New York-based health and science reporter Mike Stobbe and Rome video journalist Trisha Thomas delivered two very different exclusives that stood out amid the week’s impressive range of AP coronavirus coverage.

Stobbe was the first to report that the Centers for Disease Control and Prevention wanted to tell a wide swath of Americans – both older people and people with underlying health problems – that they shouldn’t get on commercial flights because of the virus. But the agency was overruled by the White House. Instead, federal officials settled on softer, less direct language.
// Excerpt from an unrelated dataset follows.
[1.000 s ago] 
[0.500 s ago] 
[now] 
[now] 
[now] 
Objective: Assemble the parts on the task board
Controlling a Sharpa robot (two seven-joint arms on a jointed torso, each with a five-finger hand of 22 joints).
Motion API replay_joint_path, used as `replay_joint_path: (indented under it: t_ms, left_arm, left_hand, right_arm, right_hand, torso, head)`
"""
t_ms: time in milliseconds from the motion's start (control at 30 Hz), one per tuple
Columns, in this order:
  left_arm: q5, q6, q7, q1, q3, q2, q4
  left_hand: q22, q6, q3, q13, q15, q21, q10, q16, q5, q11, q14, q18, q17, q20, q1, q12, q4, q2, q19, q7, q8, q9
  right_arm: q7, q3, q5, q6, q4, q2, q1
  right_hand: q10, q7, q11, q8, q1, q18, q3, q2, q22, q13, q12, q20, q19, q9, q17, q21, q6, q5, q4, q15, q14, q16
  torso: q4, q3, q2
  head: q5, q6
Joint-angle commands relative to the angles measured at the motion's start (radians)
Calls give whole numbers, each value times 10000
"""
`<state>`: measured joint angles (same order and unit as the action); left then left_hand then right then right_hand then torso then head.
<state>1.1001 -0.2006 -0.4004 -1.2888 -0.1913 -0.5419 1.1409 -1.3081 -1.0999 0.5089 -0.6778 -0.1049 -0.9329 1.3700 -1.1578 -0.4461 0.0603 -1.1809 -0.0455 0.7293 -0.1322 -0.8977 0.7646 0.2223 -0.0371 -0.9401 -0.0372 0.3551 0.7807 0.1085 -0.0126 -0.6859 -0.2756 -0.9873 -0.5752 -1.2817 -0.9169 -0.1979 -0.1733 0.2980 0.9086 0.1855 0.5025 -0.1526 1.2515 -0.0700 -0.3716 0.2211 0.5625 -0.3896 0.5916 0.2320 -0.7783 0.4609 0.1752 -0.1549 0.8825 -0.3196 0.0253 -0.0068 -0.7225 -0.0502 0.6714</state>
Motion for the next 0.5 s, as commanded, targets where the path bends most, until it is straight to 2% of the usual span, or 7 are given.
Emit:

The CDC quietly updated its website to tell those most at risk to “stay home as much as possible” and avoid crowds, while Vice President Mike Pence suggested any “senior citizen with a serious underlying health condition” should avoid “activities including traveling on a cruise line.” Dr. Anthony Fauci of the National Institutes of Health said people with underlying conditions – particularly those who are elderly – should avoid crowds and long plane trips.

Stobbe, who has covered public health for years, realized the significance: The administration had overruled the advice of health officials as a new virus spread across the globe. After pressing multiple sources, he eventually got confirmation: The CDC had included the stronger language in a plan sent to Washington and it was deleted by the White House. (The administration denied the story.)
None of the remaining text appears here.